Há razão na afirmação de Paracelsus. Veja: tomar sol é importante para o quadro geral de saúde, mas muito sol pode causar câncer de pele; exercício físico é fundamental à saúde, especialmente a longo prazo, mas o excesso pode causar diversos distúrbios, lesões e afins.

Na ciência contemporânea, diferente de outros momentos da história da humanidade, o processo de verificação de qual substância é eficaz para algo e em qual dose adequada, com efeitos colaterais menores do que os benefícios obtidos foi desenvolvido ao longo do Séc. XX sob muito sofrimento - vide as vítimas da talidomida.

O uso do LSD na medicina (bem como outras substâncias psicodélicas) ainda precisa igualmente passar por este longo trajeto protocolar científico para distinguir qual dose é "veneno" e qual dose é "remédio", bem como se identificar quais os casos e quadros de doenças psiquiátricas possuem efetividade e os benefícios são maiores que potenciais malefícios.

Todavia, há que se ressaltar, também, que tal caminho tem sido percorrido com velocidade admirável. Embora as pesquisas tenham iniciado timidamente no início do Séc. XX, em 2019 ocorreram mais de 700 publicações de trabalhos científicos com a adequada qualidade que se possibilita o avanço no desenvolvimento de uma substância até que se possa lhe conferir o título de tratamento. É o caso, por exemplo, da cetamina.

Quando se observa o gráfico de produção de conhecimento na área, há sensível queda nos anos 1970 e 1980 de publicações científicas. Trata-se de período em que vigorou rígida política antidrogas nos EUA, estrelada pelo seu presidente Nixon, que inaugurou um modelo de política pública exportada à América Latina em que se transfere uma questão de saúde pública ao campo da segurança pública.

Embora os EUA já tenham abandonado tal política (basta ver a nova relação econômica com o mercado da cannabis), ainda é um modelo muito utilizado na América Latina - em especial, no Brasil. Não é à toa a dificuldade de pacientes terem acesso a tratamentos com canabinóides - resultando, inclusive, na necessidade de tribunais autorizarem o autocultivo por pacientes para que artesanalmente extraiam óleo de canabidiol, por exemplo. Não à toa, também, o marcante tabu que há no uso medicamentoso de substâncias que, outrora, foram conhecidas apenas pelos seus malefícios - e não na dosagem e qualidade adequadas para se obter benefícios.

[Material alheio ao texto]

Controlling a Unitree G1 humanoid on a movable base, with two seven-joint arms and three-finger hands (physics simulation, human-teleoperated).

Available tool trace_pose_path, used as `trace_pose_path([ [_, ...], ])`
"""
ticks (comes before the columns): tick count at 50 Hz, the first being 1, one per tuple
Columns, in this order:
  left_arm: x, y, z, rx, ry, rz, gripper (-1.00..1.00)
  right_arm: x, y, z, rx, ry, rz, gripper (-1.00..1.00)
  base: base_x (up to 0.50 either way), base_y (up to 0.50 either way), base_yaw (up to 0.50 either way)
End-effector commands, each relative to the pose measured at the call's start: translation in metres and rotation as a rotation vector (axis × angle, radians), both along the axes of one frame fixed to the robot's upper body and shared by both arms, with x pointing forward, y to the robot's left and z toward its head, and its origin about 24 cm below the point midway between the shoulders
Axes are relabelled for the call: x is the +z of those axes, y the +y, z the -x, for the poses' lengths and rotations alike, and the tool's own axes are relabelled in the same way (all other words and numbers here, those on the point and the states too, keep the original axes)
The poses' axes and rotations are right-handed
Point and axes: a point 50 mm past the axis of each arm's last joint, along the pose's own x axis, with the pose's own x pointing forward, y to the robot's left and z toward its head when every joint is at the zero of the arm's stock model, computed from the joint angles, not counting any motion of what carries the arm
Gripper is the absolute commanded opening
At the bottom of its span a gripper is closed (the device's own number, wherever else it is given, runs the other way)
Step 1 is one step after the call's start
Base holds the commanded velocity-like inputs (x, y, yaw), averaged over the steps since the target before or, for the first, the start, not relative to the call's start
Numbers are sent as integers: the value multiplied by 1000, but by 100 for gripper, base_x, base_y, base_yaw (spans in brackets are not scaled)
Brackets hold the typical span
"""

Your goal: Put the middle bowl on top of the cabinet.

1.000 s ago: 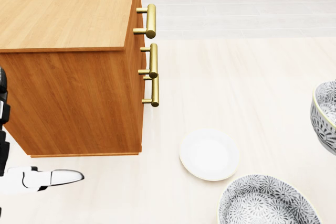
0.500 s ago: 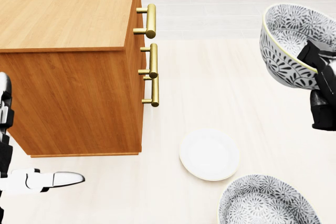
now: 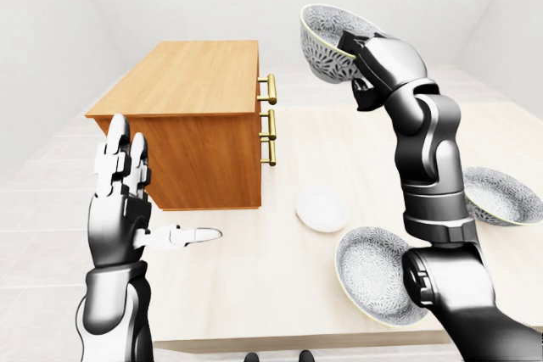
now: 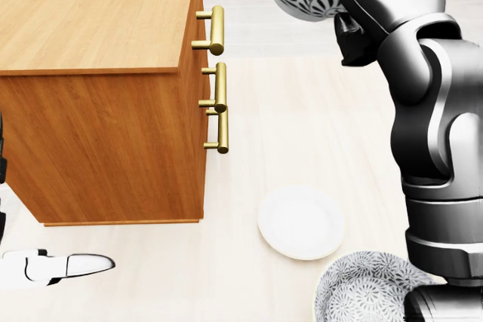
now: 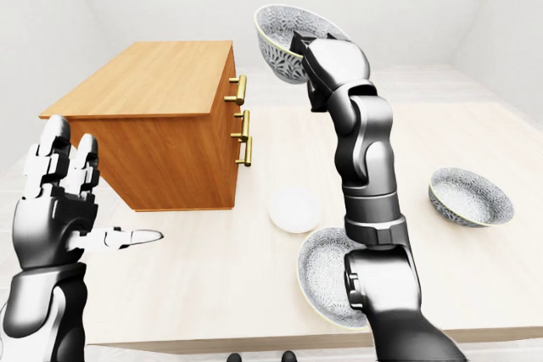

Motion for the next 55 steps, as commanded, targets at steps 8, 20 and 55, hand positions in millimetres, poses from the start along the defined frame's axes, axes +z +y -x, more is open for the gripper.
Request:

Apesar do modelo legislativo brasileiro ainda reportar à política de segurança pública estadunidense dos anos 1970, é preciso ressaltar que, nos últimos anos, uma sofisticada e crescente produção científica com psicodélicos tem sido desenvolvida por cientistas brasileiros da qual precisamos nos orgulhar, reconhecer e parabenizar.

Ainda há um longo caminho quanto ao uso medicamentoso à base de LSD no Brasil. Mas, este caminho já está sendo caminhado, e investimentos e pesquisa e desenvolvimento científico nacional contribuiriam muito, tanto para que o caminho seja melhor e mais rapidamente percorrido, como também se deixasse o peso do tabu para trás.

Henderson Fürst é doutor em Direito pelo PUC-SP e doutor e mestre em Bioética pelo CUSC. Presidente da Comissão Especial de Bioética da OAB-SP. Diretor da Sociedade Brasileira de Bioética. Professor de Bioética e Direito Médico do HIAE e de Direito Constitucional da PUC-Campinas.